On one past episode of The Next Food Network Star, a contestant made sloppy joes and to her bad luck, Martha Stewart was guest judging. After one look at the sloppy joe before her Martha commented under her breath, "I never eat food like this." Harumph! I immediately thought of this recipe, now a family summer-time favorite, and had to make it in defiance of Ms. Stewart's refined opinions. (She would absolutely freak if she saw it topped with a melty slice of Velveeta but that's just how we roll!)
If you're in the mood for a little old school comfort food, try this sweet and savory twist on a barbecue cheeseburger. Don't forget the all-white-flour buns!
2 lbs. lean ground beef
1 medium onion, chopped
1 cup chopped celery
salt and pepper to taste
1 1/3 cup ketchup
1/2 c. water
1 Tbsp. vinegar
2 Tbsp. brown sugar
1/2 tsp. dry mustard
1. In a large and deep saucepan, brown meat with onion, celery and a sprinkle of salt and pepper until browned.
2. While meat is browning, stir together the ketchup, water, juice of half a lemon, vinegar, brown sugar and dry mustard.

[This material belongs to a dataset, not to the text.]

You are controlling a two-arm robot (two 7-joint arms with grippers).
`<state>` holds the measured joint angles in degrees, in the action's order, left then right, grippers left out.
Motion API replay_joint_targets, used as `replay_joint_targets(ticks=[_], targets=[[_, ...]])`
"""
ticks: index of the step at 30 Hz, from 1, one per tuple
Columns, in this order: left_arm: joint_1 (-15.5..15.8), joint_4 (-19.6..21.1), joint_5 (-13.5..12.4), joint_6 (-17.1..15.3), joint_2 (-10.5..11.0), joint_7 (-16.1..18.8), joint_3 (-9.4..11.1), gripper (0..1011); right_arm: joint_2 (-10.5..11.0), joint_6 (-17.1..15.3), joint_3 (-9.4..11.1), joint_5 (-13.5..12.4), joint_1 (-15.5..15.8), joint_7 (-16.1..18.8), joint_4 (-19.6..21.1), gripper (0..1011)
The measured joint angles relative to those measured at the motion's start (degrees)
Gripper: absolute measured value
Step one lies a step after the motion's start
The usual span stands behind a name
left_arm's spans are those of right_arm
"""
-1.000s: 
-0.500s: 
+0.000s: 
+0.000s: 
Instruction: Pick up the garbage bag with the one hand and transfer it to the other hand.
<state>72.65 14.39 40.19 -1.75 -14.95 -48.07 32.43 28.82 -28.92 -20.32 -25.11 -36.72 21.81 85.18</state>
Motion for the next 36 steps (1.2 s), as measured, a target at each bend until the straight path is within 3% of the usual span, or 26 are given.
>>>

3. When meat is cooked, add sauce and stir until combined.
4. Simmer on medium-low for about 30 minutes until the sauce thickens.
5. Serve on buns with a slice of cheese if desired.
Wednesday, June 1, 2011
Recently I found myself in a berry-buying frenzy. They were so delicious and fresh and summery I wound up coming home with more berries than I knew what to do with. There was a tub of Cool Whip thawed in the fridge that I needed to use up and so this handy little dessert was born. My son loved it so much he had some after dinner, before bed and again for breakfast the next day!

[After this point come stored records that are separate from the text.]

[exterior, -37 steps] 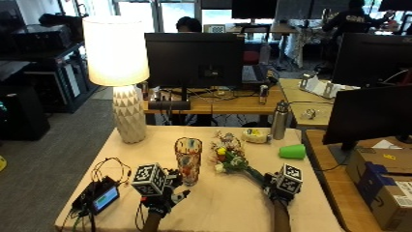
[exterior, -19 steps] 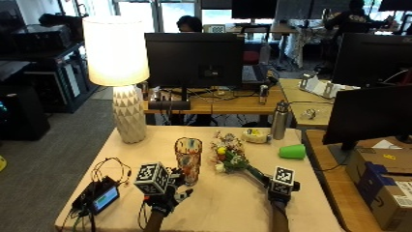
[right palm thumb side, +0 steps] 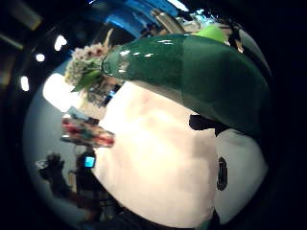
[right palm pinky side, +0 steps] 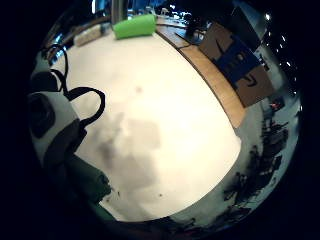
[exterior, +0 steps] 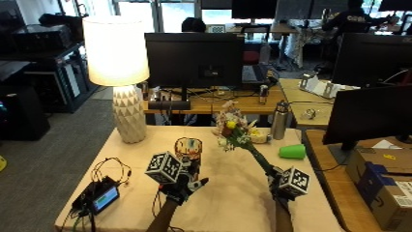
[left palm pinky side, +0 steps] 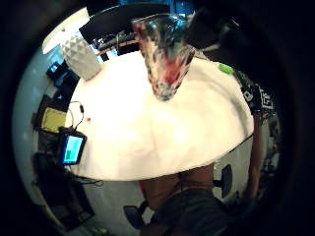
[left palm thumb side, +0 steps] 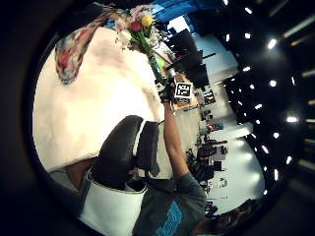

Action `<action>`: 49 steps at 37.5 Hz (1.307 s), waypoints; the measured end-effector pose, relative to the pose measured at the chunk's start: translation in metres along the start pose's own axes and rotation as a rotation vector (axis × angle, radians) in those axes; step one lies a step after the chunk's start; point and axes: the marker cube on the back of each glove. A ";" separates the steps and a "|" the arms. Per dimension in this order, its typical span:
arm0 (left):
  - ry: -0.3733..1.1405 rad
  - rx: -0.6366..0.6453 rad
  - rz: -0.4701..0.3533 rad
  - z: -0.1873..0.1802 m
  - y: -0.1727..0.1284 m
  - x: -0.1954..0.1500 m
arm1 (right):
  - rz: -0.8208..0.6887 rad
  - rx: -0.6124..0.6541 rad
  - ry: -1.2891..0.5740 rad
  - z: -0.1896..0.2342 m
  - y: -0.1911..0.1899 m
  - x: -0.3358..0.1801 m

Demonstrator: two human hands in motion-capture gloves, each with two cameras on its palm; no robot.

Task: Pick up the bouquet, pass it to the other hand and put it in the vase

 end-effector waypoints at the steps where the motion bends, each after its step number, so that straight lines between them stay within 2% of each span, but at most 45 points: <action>1: 0.038 0.005 0.007 0.000 -0.004 0.005 | 0.002 -0.032 -0.083 -0.005 0.005 -0.009; 3: 0.130 0.007 0.021 0.000 -0.013 0.016 | 0.002 -0.053 -0.216 -0.020 0.010 -0.025; 11: 0.540 0.005 0.089 0.005 -0.064 0.062 | -0.043 -0.005 -0.580 -0.074 0.020 -0.074; 15: 0.692 0.016 0.109 0.006 -0.088 0.087 | -0.084 -0.028 -0.763 -0.087 0.028 -0.100; 20: 0.883 -0.029 0.097 0.006 -0.119 0.122 | -0.178 -0.080 -1.039 -0.092 0.039 -0.138; 24: 0.947 -0.077 0.110 0.004 -0.131 0.140 | -0.323 -0.073 -1.199 -0.103 0.046 -0.163; 29: 1.043 -0.149 0.153 0.003 -0.140 0.154 | -0.306 -0.202 -1.283 -0.098 0.057 -0.178; 33: 1.079 -0.173 0.167 0.001 -0.147 0.162 | -0.404 -0.243 -1.341 -0.089 0.061 -0.188; 37: 1.050 -0.159 0.181 0.000 -0.150 0.167 | -0.365 -0.389 -1.469 -0.094 0.073 -0.198; 39: 1.034 -0.153 0.181 0.001 -0.151 0.168 | -0.377 -0.422 -1.490 -0.089 0.074 -0.200; 44: 1.022 -0.085 0.184 0.004 -0.152 0.167 | -0.373 -0.443 -1.435 -0.077 0.076 -0.200; 49: 0.988 0.022 0.166 -0.006 -0.149 0.167 | -0.393 -0.434 -1.404 -0.085 0.076 -0.202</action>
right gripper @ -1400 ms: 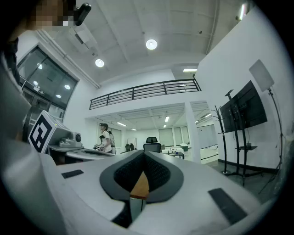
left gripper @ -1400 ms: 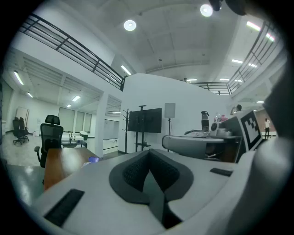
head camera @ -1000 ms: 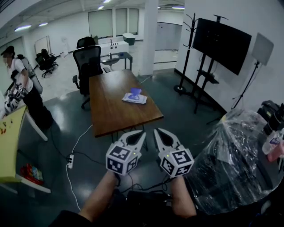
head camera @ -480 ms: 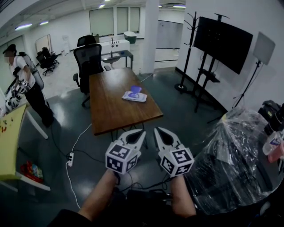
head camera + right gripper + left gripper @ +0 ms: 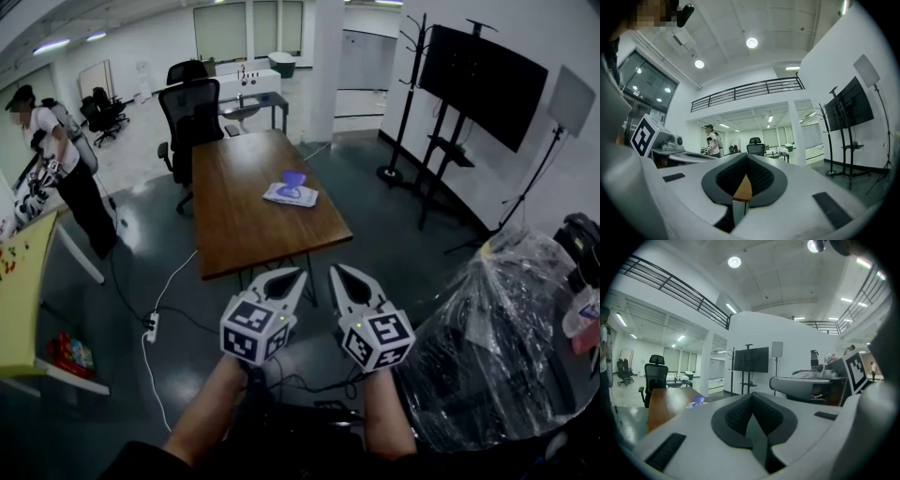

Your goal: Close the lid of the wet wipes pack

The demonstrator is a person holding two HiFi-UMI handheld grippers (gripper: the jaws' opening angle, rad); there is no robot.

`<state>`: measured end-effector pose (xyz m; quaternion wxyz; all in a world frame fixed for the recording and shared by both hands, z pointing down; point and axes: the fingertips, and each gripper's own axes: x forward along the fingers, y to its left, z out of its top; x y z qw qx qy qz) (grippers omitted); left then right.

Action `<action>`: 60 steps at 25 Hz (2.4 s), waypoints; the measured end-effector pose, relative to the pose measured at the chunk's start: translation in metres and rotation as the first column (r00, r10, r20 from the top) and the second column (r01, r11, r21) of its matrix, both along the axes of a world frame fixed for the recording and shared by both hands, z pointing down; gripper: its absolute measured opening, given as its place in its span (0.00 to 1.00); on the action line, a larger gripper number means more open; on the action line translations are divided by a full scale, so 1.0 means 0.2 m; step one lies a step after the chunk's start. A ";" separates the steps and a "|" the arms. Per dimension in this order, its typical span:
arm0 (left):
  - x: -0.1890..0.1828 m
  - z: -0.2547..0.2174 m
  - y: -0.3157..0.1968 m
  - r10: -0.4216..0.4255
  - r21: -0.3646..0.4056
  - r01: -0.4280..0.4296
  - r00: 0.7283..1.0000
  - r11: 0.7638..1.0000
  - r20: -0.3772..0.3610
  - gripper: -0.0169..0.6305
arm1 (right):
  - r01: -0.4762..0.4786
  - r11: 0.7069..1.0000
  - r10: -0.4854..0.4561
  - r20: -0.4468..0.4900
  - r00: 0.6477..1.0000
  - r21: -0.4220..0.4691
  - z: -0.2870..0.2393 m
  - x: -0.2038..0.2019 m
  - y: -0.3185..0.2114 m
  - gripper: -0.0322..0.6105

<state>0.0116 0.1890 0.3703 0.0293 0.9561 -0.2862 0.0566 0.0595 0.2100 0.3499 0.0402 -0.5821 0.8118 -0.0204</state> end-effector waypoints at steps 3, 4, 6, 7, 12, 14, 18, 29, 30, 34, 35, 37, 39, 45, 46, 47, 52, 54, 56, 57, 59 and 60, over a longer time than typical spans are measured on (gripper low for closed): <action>-0.01 0.01 -0.11 0.004 -0.011 -0.004 1.000 1.000 -0.007 0.04 | -0.003 1.000 0.003 -0.006 1.000 -0.011 0.01 -0.01 -0.10 0.06; -0.01 0.01 -0.15 0.008 -0.014 -0.008 1.000 1.000 -0.009 0.04 | -0.009 1.000 0.009 -0.008 1.000 -0.015 0.01 -0.01 -0.14 0.06; -0.02 0.01 -0.25 0.017 -0.019 -0.017 1.000 1.000 -0.012 0.04 | -0.020 1.000 0.020 -0.013 1.000 -0.023 0.01 -0.02 -0.24 0.06; -0.02 0.00 -0.30 0.021 -0.019 -0.021 1.000 1.000 -0.014 0.04 | -0.024 0.999 0.024 -0.017 1.000 -0.026 0.01 -0.02 -0.29 0.06; -0.02 0.01 -0.61 0.047 -0.024 -0.047 0.999 0.999 -0.024 0.04 | -0.048 0.998 0.047 -0.038 0.998 -0.040 0.02 -0.03 -0.58 0.06; -0.02 0.01 -0.72 0.063 -0.031 -0.064 0.998 0.997 -0.028 0.04 | -0.066 0.997 0.064 -0.045 0.997 -0.049 0.01 -0.03 -0.69 0.06; -0.04 0.00 -0.94 0.100 -0.051 -0.102 0.994 0.993 -0.039 0.04 | -0.094 0.994 0.090 -0.055 0.994 -0.064 0.01 -0.06 -0.91 0.06; -0.03 0.01 -1.33 0.163 -0.068 -0.166 0.986 0.984 -0.044 0.04 | -0.160 0.984 0.155 -0.069 0.985 -0.077 -0.01 -0.09 -1.32 0.06; -0.03 0.01 -1.36 0.159 -0.069 -0.162 0.986 0.984 -0.045 0.04 | -0.157 0.985 0.152 -0.071 0.986 -0.078 -0.01 -0.08 -1.35 0.06; 0.01 0.04 -1.51 0.130 -0.071 -0.133 0.990 0.989 -0.045 0.04 | -0.117 0.991 0.112 -0.067 0.991 -0.070 0.01 -0.05 -1.51 0.06; 0.02 0.05 -1.54 0.123 -0.073 -0.125 0.992 0.989 -0.040 0.04 | -0.104 0.992 0.100 -0.062 0.993 -0.069 0.02 -0.03 -1.56 0.06; 0.06 0.07 -1.61 0.101 -0.075 -0.104 0.994 0.992 -0.030 0.04 | -0.081 0.995 0.077 -0.053 0.996 -0.066 0.03 0.01 -1.64 0.06; 0.12 0.08 -1.70 0.073 -0.071 -0.074 0.997 0.995 -0.024 0.04 | -0.055 0.997 0.052 -0.050 0.997 -0.061 0.02 0.08 -1.73 0.06; 0.31 0.12 -1.94 -0.008 -0.077 0.007 1.000 0.997 -0.011 0.04 | 0.024 0.998 -0.025 -0.027 0.999 -0.051 0.05 0.32 -2.01 0.06; 0.35 0.12 -1.98 -0.020 -0.079 0.019 1.000 0.997 -0.007 0.04 | 0.034 0.998 -0.036 -0.022 0.999 -0.052 0.06 0.36 -2.05 0.06; 0.38 0.13 -2.01 -0.032 -0.081 0.031 0.999 0.996 -0.003 0.04 | 0.048 0.998 -0.049 -0.017 0.999 -0.052 0.06 0.40 -2.09 0.06; 0.50 0.13 -2.18 -0.100 -0.081 0.101 0.995 0.992 0.015 0.04 | 0.110 0.992 -0.110 0.001 0.994 -0.067 0.09 0.52 -2.27 0.06; 0.52 0.14 -2.23 -0.127 -0.083 0.129 0.992 0.988 0.022 0.04 | 0.135 0.988 -0.136 0.001 0.991 -0.075 0.10 0.55 -2.33 0.06; 0.54 0.14 -2.28 -0.148 -0.091 0.150 0.989 0.984 0.030 0.04 | 0.156 0.985 -0.157 0.002 0.988 -0.079 0.10 0.57 -2.38 0.06; 0.55 0.14 -2.30 -0.157 -0.093 0.159 0.987 0.983 0.033 0.04 | 0.163 0.983 -0.164 0.004 0.987 -0.081 0.11 0.58 -2.40 0.06; 0.57 0.15 -2.34 -0.169 -0.096 0.172 0.985 0.980 0.039 0.04 | 0.173 0.981 -0.173 0.007 0.985 -0.088 0.12 0.59 -2.45 0.06; 0.57 0.16 -2.35 -0.172 -0.099 0.176 0.984 0.979 0.043 0.04 | 0.175 0.980 -0.175 0.006 0.984 -0.094 0.12 0.60 -2.47 0.06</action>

1 loaf angel food cake, store bought or homemade
1 tub Cool Whip, thawed
1 cup blueberries
1 cup raspberries
1 cup sliced strawberries
1/4 granulated sugar
Place rinsed and sliced berries in a bowl. Cover with sugar, about 1/4 cup, and stir. Set aside to become juicy.
Cube cake. Stir cool whip to lighten. Begin layering with cake, then berries and their juice, then a layer of Cool Whip. Continue until ingredients are gone. Cover with plastic wrap and store in fridge overnight.
Serve with a fresh sprig of mint on top.